• Task directions
An exact copy of the data is needed, but without any of its images.

• Supplied data
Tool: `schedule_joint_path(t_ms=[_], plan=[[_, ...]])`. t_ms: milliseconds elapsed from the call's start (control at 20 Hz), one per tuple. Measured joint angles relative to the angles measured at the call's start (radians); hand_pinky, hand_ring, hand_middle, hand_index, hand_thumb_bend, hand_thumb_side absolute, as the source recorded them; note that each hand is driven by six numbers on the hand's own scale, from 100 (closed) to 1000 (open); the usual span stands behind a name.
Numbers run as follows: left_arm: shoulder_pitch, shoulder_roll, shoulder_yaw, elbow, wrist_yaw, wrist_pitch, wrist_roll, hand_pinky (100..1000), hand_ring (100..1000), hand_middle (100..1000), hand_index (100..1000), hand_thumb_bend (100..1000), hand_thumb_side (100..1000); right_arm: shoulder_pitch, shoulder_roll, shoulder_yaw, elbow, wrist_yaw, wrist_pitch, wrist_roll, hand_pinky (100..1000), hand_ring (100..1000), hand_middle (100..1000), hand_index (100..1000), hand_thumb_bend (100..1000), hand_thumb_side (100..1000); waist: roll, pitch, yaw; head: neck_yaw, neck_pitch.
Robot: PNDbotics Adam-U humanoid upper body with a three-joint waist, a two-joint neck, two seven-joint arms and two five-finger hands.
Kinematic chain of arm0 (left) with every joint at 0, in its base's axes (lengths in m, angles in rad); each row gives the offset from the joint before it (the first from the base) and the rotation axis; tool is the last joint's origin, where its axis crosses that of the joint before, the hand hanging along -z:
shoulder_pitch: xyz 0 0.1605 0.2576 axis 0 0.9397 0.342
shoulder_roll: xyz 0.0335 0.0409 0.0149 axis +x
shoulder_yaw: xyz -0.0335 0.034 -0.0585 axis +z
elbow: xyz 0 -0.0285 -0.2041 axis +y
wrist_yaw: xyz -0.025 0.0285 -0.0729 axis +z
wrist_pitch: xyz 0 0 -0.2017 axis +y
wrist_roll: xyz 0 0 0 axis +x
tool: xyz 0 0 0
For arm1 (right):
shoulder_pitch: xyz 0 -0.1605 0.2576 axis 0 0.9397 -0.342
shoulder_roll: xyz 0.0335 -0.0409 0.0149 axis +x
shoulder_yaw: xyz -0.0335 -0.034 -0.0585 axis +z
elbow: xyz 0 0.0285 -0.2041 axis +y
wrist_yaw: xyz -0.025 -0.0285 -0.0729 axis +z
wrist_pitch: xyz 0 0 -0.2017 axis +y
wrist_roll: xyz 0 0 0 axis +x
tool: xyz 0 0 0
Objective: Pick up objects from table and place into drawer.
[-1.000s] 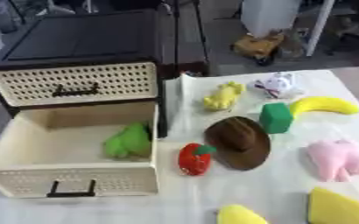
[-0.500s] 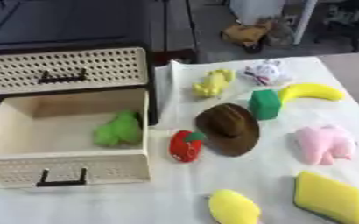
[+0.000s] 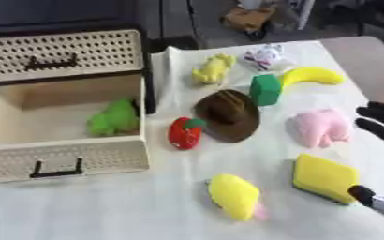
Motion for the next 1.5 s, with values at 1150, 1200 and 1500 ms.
schedule_joint_path(t_ms=[1150,1200,1500], plan=[[0.012,0.0,-0.011,0.0,-0.006,0.031,-0.018,667,731,748,815,293,980,-0.037,-0.151,0.044,0.0,-0.361,0.3,0.487,916,1000,919,1000,645,775,0.002,-0.009,0.012,-0.004,-0.044],[0.013,0.0,-0.011,0.0,-0.006,0.031,-0.017,667,730,747,812,289,979,-0.039,-0.154,0.043,0.0,-0.367,0.312,0.501,916,1000,921,1000,650,772,0.002,-0.008,0.013,-0.005,-0.044],[0.014,0.0,-0.011,0.0,-0.009,0.034,-0.014,665,731,741,799,282,972,-0.047,-0.162,0.042,0.0,-0.395,0.398,0.579,922,1000,928,1000,712,744,0.003,-0.003,0.019,-0.013,-0.044]])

• Reply
Tool: `schedule_joint_path(t_ms=[_], plan=[[_, ...]])`. t_ms: milliseconds elapsed from the call's start (control at 20 Hz), one per tuple. Measured joint angles relative to the angles measured at the call's start (radians); hand_pinky, hand_ring, hand_middle, hand_index, hand_thumb_bend, hand_thumb_side absolute, as the source recorded them; note that each hand is driven by six numbers on the hand's own scale, from 100 (closed) to 1000 (open); the usual span stands behind a name.
Numbers run as follows: left_arm: shoulder_pitch, shoulder_roll, shoulder_yaw, elbow, wrist_yaw, wrist_pitch, wrist_roll, hand_pinky (100..1000), hand_ring (100..1000), hand_middle (100..1000), hand_index (100..1000), hand_thumb_bend (100..1000), hand_thumb_side (100..1000); right_arm: shoulder_pitch, shoulder_roll, shoulder_yaw, elbow, wrist_yaw, wrist_pitch, wrist_roll, hand_pinky (100..1000), hand_ring (100..1000), hand_middle (100..1000), hand_index (100..1000), hand_thumb_bend (100..1000), hand_thumb_side (100..1000); waist: roll, pitch, yaw; head: neck_yaw, neck_pitch.
Robot: PNDbotics Adam-U humanoid upper body with a three-joint waist, a two-joint neck, two seven-joint arms and two five-finger hands.
Kinematic chain of arm0 (left) with every joint at 0, in its base's axes (lengths in m, angles in rad); each row gives the offset from the joint before it (the first from the base) and the rotation axis; tool is the last joint's origin, where its axis crosses that of the joint before, the hand hanging along -z:
shoulder_pitch: xyz 0 0.1605 0.2576 axis 0 0.9397 0.342
shoulder_roll: xyz 0.0335 0.0409 0.0149 axis +x
shoulder_yaw: xyz -0.0335 0.034 -0.0585 axis +z
elbow: xyz 0 -0.0285 -0.2041 axis +y
wrist_yaw: xyz -0.025 0.0285 -0.0729 axis +z
wrist_pitch: xyz 0 0 -0.2017 axis +y
wrist_roll: xyz 0 0 0 axis +x
tool: xyz 0 0 0
For arm1 (right):
shoulder_pitch: xyz 0 -0.1605 0.2576 axis 0 0.9397 -0.342
shoulder_roll: xyz 0.0335 -0.0409 0.0149 axis +x
shoulder_yaw: xyz -0.0335 -0.034 -0.0585 axis +z
elbow: xyz 0 0.0285 -0.2041 axis +y
wrist_yaw: xyz -0.025 -0.0285 -0.0729 axis +z
wrist_pitch: xyz 0 0 -0.2017 axis +y
wrist_roll: xyz 0 0 0 axis +x
tool: xyz 0 0 0
Objective: Pick up objects from table and place into drawer.
[-1.000s] 
[-0.500s] 
[+0.000s] 
Motion for the next 1.5 s, with values at 1150, 1200 and 1500 ms.
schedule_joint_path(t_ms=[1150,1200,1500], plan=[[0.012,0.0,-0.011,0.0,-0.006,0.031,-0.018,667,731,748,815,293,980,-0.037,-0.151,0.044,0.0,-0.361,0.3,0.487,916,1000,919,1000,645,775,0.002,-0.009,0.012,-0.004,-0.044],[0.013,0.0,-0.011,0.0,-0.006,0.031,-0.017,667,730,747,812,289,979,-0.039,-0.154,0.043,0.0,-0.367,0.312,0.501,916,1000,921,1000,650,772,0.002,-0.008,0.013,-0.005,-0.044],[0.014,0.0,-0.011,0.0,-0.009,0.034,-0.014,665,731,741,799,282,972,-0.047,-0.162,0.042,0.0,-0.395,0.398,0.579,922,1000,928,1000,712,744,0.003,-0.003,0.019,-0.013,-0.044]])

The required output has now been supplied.